Forstwissenschaftliches Centralblatt 1999 v.118 no.1-6 pp. 294-301
Fagus sylvatica, acidification, case studies, forest ecosystems, forest soils, forests, liming, root systems, rooting, soil acidification, soil amendments, soil morphology, soil pH, trees, Germany
High acid loads have led to the acidification of large parts of the forest soil. To compensate for the hazards of soil acidification large forest areas in North-Rhine-Westphalia have been limed since the early eighties. It has been feared that the root system of trees might degenerate into shallow rooting as a consequence of forest liming. This would have considerable, adverse effects on the stability of forest ecosystems. Up to date only a limited number of studies exist on the development of shallow rooting systems as a result of forest liming.
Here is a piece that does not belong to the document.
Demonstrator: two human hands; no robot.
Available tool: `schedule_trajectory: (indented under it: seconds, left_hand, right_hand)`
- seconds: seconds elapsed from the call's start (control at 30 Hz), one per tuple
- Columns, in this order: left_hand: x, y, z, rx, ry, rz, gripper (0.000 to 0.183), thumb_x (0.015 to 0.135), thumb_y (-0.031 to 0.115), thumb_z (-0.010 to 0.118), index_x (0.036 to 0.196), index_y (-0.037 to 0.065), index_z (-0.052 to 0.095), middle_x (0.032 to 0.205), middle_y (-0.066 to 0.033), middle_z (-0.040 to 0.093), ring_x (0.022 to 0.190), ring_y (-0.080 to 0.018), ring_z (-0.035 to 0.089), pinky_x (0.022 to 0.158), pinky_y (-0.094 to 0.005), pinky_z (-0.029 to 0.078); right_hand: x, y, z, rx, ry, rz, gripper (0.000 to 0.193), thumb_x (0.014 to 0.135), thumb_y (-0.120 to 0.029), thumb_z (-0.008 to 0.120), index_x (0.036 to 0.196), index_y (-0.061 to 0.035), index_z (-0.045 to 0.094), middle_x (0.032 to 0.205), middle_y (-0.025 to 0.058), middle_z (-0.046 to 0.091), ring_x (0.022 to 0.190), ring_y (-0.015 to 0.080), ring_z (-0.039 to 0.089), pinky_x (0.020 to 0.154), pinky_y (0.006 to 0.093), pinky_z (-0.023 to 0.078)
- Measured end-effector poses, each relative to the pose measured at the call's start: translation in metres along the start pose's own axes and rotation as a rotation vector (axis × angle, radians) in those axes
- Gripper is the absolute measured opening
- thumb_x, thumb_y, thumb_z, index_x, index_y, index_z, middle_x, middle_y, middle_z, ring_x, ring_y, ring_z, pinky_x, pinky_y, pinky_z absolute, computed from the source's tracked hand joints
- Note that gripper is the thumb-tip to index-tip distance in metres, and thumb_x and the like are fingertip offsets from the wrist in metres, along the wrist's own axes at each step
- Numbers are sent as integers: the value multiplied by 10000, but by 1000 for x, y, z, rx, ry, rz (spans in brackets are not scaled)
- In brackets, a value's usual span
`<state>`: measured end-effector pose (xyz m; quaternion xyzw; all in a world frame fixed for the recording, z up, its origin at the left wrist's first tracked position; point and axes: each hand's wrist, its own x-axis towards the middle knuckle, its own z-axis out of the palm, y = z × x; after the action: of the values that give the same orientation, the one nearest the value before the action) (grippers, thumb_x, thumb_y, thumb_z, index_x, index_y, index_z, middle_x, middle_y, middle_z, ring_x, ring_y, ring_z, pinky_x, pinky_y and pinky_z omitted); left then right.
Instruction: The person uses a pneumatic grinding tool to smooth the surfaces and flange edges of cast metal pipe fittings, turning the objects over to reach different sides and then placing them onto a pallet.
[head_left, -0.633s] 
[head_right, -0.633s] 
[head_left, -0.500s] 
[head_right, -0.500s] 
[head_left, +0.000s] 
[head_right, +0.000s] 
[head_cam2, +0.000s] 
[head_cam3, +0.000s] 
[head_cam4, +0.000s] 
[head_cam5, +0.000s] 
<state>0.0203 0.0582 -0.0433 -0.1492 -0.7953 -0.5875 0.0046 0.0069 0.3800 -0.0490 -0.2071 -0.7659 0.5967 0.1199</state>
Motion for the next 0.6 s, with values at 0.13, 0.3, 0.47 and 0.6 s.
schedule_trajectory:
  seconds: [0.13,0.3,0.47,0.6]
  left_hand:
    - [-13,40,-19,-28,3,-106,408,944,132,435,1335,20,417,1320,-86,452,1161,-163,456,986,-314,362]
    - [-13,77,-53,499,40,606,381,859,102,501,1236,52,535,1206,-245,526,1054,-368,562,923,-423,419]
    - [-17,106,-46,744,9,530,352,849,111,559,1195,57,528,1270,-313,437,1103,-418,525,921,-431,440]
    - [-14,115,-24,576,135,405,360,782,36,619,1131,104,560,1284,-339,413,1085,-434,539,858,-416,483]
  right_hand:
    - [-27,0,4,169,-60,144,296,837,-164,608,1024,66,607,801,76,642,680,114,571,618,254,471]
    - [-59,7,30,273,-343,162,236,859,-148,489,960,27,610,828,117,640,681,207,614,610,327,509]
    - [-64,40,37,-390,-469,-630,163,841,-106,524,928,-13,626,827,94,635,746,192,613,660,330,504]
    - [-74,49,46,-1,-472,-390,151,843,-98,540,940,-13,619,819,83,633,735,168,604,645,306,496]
For a better understanding of this problem, two root ditches each were excavated in a beech stand (130 to 150 years old) on a limed plot (1983 and 1990, 6 t/ha each) and an unlimed control plot. Root distribution, soil morphology and pH of soil suspension were recorded. The pH value of the soil suspension was significantly higher on the limed plot that on the control plot, even at a depth of 90 cms. Root distribution showed no significant differences. Merely a slight increase in finest roots (diameter 0–1 mm) was recorded on the limed plot at a depth of 70 to 90 cms. No correlation between soil pH and beech root distribution could be found. The study shows that, after 15 years’ liming, the old beech trees on limed plots did not develop a shallower root system than the trees on the control plot.